Task:
In the data below, find the line containing "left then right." and the line containing "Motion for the", then reproduce them and every line between, exactly. Omit pictures.

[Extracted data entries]
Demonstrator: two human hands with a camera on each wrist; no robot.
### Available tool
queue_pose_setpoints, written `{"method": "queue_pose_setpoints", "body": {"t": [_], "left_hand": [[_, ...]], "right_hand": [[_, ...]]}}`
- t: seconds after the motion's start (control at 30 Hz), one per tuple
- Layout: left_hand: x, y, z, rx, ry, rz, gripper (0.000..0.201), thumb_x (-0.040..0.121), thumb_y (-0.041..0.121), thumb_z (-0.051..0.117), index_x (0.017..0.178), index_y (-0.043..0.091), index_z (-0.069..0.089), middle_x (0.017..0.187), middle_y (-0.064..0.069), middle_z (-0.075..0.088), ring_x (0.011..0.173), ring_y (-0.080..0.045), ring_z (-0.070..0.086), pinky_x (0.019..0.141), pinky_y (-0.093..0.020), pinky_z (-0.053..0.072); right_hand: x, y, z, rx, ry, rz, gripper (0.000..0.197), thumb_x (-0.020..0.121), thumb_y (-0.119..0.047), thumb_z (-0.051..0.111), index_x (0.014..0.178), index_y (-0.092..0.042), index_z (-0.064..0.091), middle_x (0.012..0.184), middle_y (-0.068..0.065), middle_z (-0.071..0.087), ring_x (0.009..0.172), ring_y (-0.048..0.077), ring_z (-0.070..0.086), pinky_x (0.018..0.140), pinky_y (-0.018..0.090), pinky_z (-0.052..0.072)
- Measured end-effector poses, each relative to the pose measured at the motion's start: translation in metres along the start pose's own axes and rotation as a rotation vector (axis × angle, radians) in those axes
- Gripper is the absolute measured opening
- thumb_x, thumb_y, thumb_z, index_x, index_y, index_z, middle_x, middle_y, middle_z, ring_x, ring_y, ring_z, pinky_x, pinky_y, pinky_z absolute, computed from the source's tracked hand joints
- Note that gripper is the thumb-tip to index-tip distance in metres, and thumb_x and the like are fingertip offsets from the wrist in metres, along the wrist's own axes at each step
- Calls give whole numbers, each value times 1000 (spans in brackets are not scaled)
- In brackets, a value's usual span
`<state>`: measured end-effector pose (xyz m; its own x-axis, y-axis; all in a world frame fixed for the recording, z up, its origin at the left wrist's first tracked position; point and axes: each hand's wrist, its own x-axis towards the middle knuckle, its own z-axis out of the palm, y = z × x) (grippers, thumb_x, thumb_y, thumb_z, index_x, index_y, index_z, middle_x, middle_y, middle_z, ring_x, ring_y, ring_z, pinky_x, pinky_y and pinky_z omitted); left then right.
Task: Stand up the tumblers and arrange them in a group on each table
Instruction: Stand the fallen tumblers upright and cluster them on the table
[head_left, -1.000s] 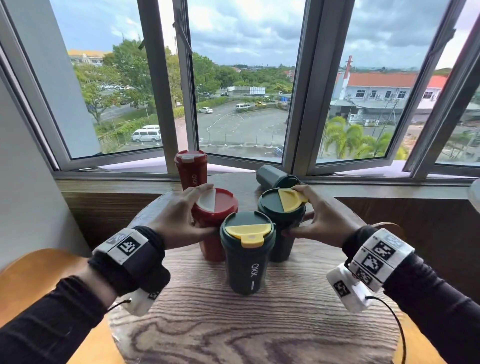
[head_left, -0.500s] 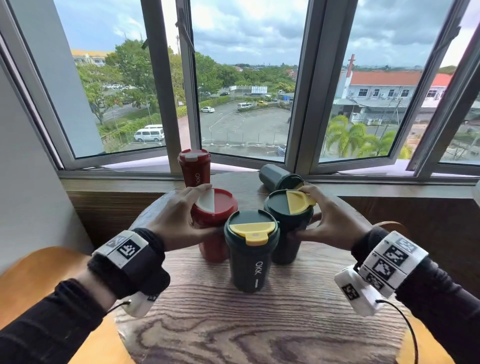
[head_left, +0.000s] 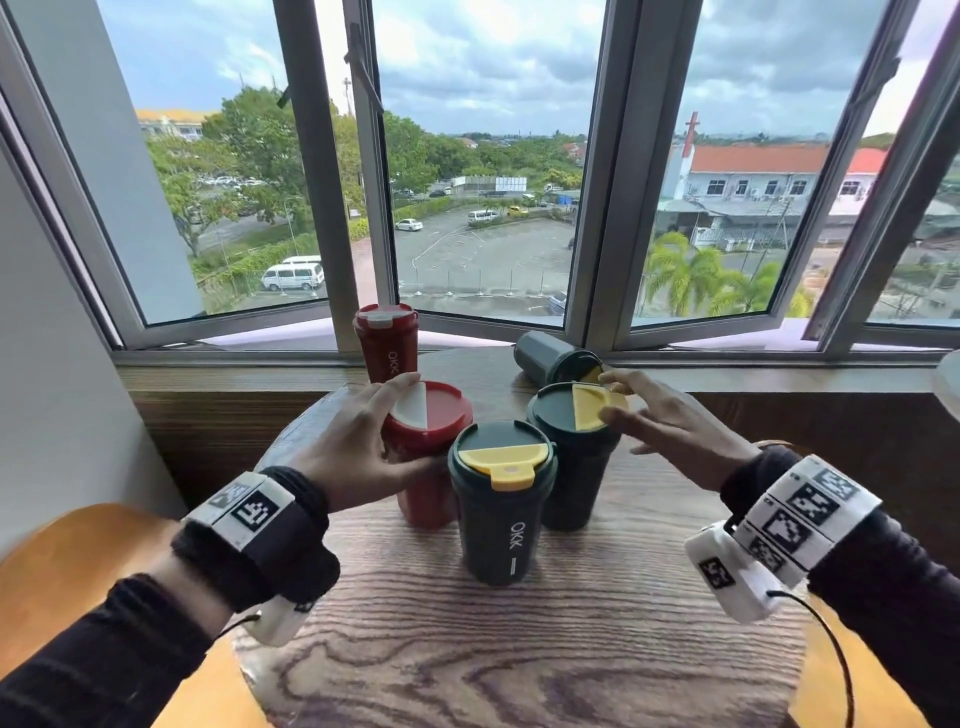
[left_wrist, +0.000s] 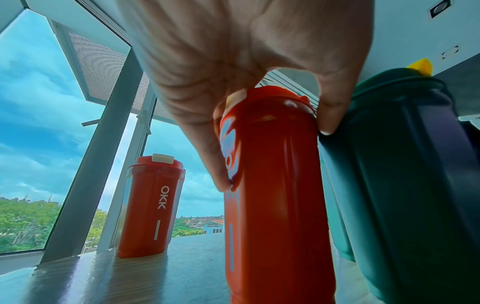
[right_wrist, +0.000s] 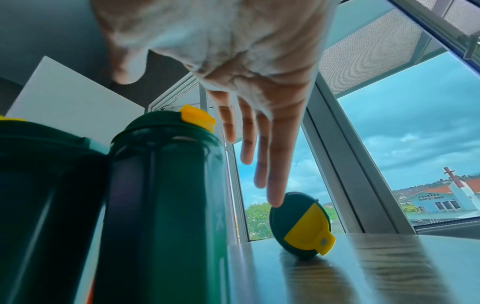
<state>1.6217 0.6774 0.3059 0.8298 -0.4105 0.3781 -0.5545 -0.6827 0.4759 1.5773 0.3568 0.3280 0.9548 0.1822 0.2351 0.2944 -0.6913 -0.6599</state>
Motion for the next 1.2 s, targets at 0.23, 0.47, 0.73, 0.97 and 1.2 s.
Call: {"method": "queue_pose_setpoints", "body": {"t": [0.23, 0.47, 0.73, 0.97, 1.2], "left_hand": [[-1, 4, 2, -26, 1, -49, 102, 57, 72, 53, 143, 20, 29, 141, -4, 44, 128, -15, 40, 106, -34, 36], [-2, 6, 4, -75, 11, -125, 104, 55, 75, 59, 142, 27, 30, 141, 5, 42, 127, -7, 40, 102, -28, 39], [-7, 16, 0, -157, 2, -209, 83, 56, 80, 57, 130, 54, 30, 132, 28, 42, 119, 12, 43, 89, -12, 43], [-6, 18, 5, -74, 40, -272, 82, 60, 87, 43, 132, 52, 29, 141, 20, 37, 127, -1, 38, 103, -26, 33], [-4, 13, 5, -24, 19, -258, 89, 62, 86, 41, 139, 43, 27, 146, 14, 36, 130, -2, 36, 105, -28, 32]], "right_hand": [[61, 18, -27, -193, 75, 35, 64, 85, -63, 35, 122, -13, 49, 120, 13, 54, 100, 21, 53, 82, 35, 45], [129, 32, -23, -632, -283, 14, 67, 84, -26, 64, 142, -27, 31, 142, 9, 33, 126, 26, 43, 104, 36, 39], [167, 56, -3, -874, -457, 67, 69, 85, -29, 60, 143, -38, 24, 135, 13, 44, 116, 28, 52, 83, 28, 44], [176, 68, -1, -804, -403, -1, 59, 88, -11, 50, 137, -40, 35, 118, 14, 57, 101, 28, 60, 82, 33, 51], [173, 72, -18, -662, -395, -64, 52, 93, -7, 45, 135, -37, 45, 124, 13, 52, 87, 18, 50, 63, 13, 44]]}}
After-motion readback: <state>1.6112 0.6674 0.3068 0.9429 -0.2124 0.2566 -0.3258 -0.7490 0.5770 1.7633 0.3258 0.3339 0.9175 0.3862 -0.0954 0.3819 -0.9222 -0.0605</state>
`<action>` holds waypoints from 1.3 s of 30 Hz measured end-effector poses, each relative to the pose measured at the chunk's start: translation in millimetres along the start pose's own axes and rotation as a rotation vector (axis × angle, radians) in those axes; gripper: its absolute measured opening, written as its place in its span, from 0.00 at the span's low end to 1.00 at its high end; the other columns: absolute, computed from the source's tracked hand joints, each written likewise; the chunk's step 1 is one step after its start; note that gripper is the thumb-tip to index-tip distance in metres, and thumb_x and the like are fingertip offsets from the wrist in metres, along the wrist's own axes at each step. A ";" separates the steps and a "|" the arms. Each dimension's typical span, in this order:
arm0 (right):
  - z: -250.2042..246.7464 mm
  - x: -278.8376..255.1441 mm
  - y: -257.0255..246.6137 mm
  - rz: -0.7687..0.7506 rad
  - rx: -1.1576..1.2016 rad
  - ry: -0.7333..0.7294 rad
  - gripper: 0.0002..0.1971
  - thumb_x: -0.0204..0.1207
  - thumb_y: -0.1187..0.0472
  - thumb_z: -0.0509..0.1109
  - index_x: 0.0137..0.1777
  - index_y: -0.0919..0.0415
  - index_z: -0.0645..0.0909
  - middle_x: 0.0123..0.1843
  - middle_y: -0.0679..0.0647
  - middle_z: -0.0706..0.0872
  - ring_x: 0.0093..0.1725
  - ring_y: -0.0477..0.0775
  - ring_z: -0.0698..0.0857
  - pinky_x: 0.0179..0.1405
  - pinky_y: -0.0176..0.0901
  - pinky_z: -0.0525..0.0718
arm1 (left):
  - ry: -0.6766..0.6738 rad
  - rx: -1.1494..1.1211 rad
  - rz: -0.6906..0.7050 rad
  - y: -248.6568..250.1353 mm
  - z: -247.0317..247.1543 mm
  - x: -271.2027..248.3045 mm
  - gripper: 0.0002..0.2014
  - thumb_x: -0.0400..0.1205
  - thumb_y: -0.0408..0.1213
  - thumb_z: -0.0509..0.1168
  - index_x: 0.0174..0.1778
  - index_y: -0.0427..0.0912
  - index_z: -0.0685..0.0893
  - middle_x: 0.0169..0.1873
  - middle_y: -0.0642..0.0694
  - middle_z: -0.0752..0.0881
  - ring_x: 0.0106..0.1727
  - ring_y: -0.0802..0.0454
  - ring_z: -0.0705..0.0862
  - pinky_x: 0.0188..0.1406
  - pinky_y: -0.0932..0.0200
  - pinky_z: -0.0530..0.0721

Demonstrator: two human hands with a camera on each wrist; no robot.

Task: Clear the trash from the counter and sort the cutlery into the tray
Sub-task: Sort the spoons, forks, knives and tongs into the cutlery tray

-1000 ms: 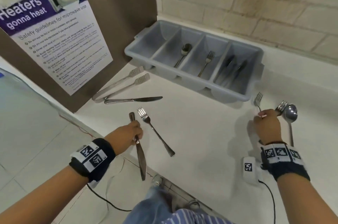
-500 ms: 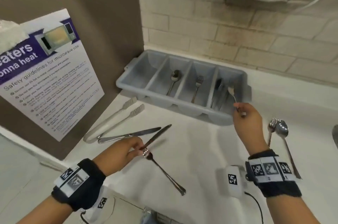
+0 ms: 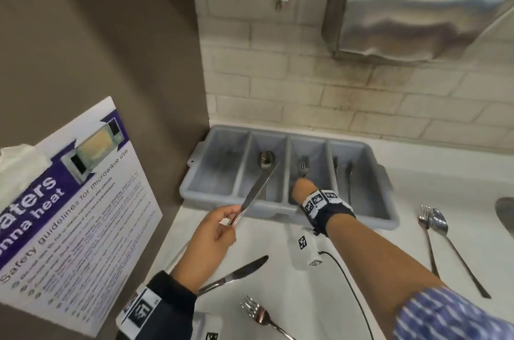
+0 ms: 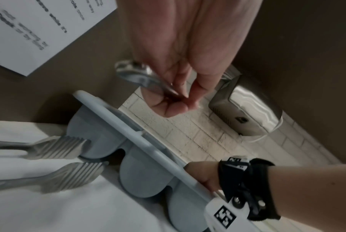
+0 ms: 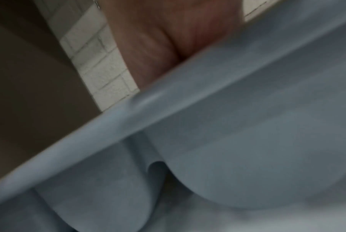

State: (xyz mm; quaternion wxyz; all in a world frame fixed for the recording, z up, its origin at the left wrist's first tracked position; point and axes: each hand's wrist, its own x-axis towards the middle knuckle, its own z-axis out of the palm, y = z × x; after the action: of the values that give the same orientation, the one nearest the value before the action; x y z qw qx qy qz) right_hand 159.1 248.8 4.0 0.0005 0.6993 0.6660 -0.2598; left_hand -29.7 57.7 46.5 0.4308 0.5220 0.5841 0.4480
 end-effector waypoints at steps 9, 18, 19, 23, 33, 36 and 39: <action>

Exercise response:
`<state>`: measured end-effector pose (xyz m; its own x-axis, y-axis; all in a world frame fixed for the recording, z up, its origin at the left wrist's first tracked position; point and axes: each hand's wrist, its own x-axis towards the middle knuckle, its own z-axis out of the palm, y = z × x) (grippers, thumb_x, thumb_y, thumb_z, index_x, index_y, index_z, middle_x, middle_y, middle_z, ring_x, ring_y, ring_z, pinky_x, pinky_y and pinky_z omitted); left then right.
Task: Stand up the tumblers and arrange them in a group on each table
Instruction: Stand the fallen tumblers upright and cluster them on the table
[head_left, -1.000s] 
[head_left, -0.500s] 
[head_left, +0.000s] 
[left_wrist, +0.000s] 
[right_wrist, +0.000s] 
<state>1.6217 0.6774 0.3059 0.8298 -0.4105 0.3781 -0.5545 -0.6827 0.4759 1.5773 0.3568 0.3280 0.9548 0.1822 0.2351 0.2944 -0.6913 -0.6599</state>
Motion for the next 1.2 s, targets at 0.23, 0.47, 0.73, 0.97 and 1.2 s.

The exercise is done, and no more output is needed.